* _Directions for this task_:
Exactly the lines from the top of the records below through the one containing "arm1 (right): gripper" must be set down, with no line added or dropped.

▼▼▼

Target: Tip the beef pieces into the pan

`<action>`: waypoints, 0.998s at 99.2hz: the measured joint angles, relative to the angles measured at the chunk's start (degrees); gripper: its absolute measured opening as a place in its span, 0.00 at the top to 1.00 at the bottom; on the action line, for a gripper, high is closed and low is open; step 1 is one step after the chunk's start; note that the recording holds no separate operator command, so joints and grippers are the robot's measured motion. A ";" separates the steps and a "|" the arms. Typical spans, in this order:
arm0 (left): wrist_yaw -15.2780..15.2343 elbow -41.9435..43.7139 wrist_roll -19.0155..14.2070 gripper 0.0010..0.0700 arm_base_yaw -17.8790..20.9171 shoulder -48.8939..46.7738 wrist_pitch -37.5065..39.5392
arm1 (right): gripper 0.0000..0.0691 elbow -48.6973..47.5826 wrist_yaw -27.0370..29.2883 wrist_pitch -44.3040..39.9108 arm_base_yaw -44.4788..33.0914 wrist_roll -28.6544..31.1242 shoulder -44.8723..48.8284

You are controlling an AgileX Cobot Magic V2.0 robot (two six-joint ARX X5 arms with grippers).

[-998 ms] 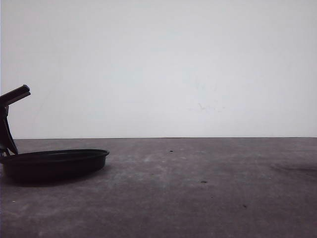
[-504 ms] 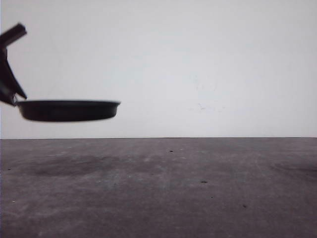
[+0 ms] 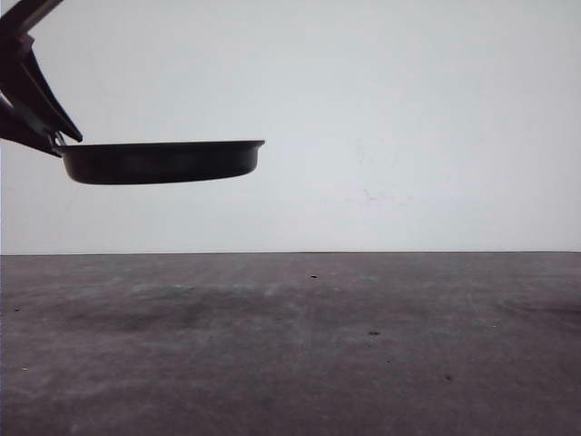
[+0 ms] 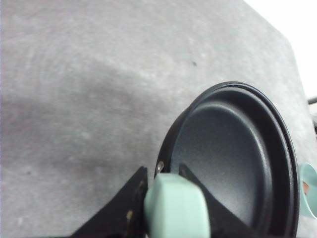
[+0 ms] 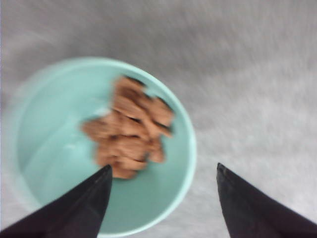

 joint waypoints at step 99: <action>-1.36 0.00 0.17 0.93 -0.37 -0.13 0.02 | 0.93 -9.66 -6.08 13.62 -2.75 -0.17 3.80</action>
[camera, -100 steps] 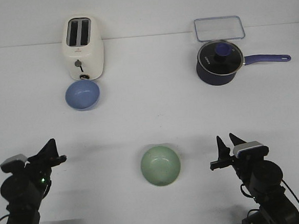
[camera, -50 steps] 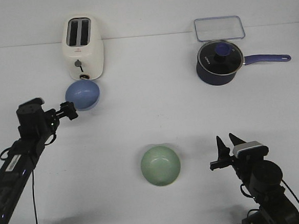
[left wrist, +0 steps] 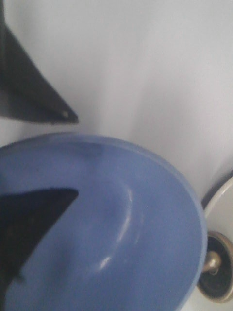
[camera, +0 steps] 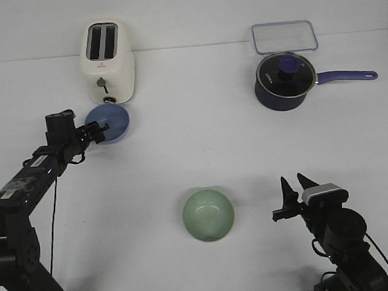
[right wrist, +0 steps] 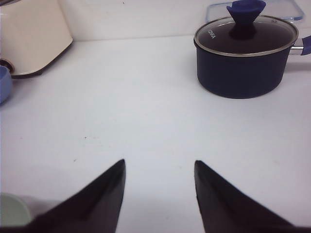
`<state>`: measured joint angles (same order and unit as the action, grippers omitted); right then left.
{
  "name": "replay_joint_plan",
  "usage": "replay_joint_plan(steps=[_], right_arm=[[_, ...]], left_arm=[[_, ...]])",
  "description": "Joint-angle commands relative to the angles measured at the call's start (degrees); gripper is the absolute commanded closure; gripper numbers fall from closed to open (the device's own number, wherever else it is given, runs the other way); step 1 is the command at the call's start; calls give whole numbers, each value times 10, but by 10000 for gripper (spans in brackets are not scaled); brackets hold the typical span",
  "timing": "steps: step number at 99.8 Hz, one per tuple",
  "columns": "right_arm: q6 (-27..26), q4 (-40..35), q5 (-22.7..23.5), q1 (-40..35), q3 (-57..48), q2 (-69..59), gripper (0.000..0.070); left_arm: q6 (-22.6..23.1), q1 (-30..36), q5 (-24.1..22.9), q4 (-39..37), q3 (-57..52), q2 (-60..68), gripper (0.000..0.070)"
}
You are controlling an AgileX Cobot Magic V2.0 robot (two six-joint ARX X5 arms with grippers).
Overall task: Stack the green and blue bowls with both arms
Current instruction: 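Grasp the blue bowl rim with the left gripper and lift it, then carry the blue bowl over the green bowl and lower it inside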
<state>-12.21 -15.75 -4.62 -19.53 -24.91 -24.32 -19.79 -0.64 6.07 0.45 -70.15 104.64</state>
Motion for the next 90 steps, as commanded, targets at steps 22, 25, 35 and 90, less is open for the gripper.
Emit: replay_joint_plan(steps=[22,25,35,90], right_arm=[[5,1,-16,1,-4,-2,426],[5,1,-16,1,-4,-2,426],[5,0,-16,1,-4,-2,426],[5,-1,-14,1,-4,-2,426]], left_arm=[[12,-2,24,19,-20,-28,686],[16,-2,34,28,-20,-39,686],[30,-1,72,65,-20,-85,687],[22,192,142,97,181,-378,687]])
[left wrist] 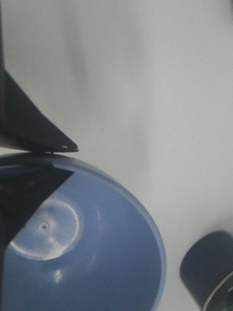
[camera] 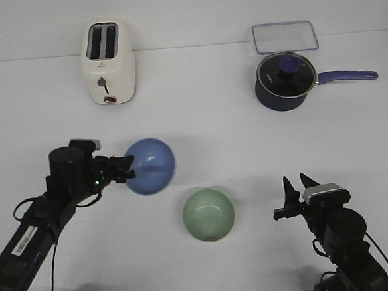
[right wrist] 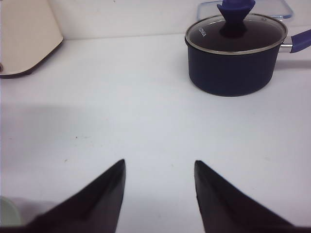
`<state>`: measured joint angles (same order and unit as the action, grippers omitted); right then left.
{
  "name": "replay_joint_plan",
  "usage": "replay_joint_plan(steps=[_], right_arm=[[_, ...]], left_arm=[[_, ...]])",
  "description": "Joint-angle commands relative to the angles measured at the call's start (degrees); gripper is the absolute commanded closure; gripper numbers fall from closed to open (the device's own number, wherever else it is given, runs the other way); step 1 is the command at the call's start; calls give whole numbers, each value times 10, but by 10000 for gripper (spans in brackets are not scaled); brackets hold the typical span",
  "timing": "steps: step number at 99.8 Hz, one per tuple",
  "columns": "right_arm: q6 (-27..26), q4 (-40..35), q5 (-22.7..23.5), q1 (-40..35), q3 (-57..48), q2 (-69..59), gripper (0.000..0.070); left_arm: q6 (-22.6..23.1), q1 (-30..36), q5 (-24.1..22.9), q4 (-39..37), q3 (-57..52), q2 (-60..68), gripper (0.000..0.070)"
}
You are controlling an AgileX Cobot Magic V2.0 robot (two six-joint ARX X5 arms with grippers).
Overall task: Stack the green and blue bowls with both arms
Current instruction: 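Carry the blue bowl over the green bowl and lower it inside, then open the left gripper and pull it back from the bowls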
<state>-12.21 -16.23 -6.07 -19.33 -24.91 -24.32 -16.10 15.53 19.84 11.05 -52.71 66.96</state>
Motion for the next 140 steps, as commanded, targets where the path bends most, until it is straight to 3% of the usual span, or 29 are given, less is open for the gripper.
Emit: replay_joint_plan(steps=[1,33,69,73,83,88,112,130,134,140], right_arm=[[4,3,0,-1,-4,-2,426],[4,3,0,-1,-4,-2,426],[4,3,0,-1,-4,-2,426],[4,3,0,-1,-4,-2,426],[4,3,0,-1,-4,-2,426],[4,3,0,-1,-4,-2,426],[5,4,-3,-1,-4,-2,426],[5,4,-16,-1,-4,-2,430],[5,4,-16,-1,-4,-2,439],[5,4,-19,-1,-4,-2,473]], left_arm=[[-16,36,4,-9,8,-1,686],[-26,188,3,-50,18,54,686],[-28,256,1,-84,18,130,678],[-28,260,1,-85,18,133,645],[-27,267,1,-92,17,133,463],[-27,267,1,-97,17,130,426],[-11,219,-21,-88,16,80,430],[35,151,-129,-73,16,8,452],[46,132,-158,-72,16,-9,490],[69,103,-188,-70,16,-32,616]])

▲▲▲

* _Solution for this problem_:
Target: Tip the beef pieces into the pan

`<action>`: waypoints, 0.998s at 99.2hz: the measured joint angles, relative to the angles measured at the chunk's start (degrees); gripper: its absolute measured opening as a place in its span, 0.00 at the top to 1.00 at the bottom; on the action line, for a gripper, high is closed and low is open; step 1 is one step after the chunk's start; note that the recording holds no separate operator command, so joints and grippers are the robot's measured motion. A ";" separates the steps and a "|" the arms. Typical spans, in this order:
arm0 (left): wrist_yaw -15.2780..15.2343 elbow -41.9435..43.7139 wrist_roll -19.0155..14.2070 gripper 0.0010..0.0700 arm_base_yaw -17.8790..20.9171 shoulder -48.8939..46.7738 wrist_pitch -37.5065..39.5392
arm1 (right): gripper 0.0000..0.0691 elbow -48.6973..47.5826 wrist_yaw -27.0370..29.2883 wrist_pitch -44.3040..39.9108 arm_base_yaw -44.4788..33.0914 wrist_roll -28.6544..31.1242 shoulder -44.8723..48.8284

The exercise requires nothing more than what has been given.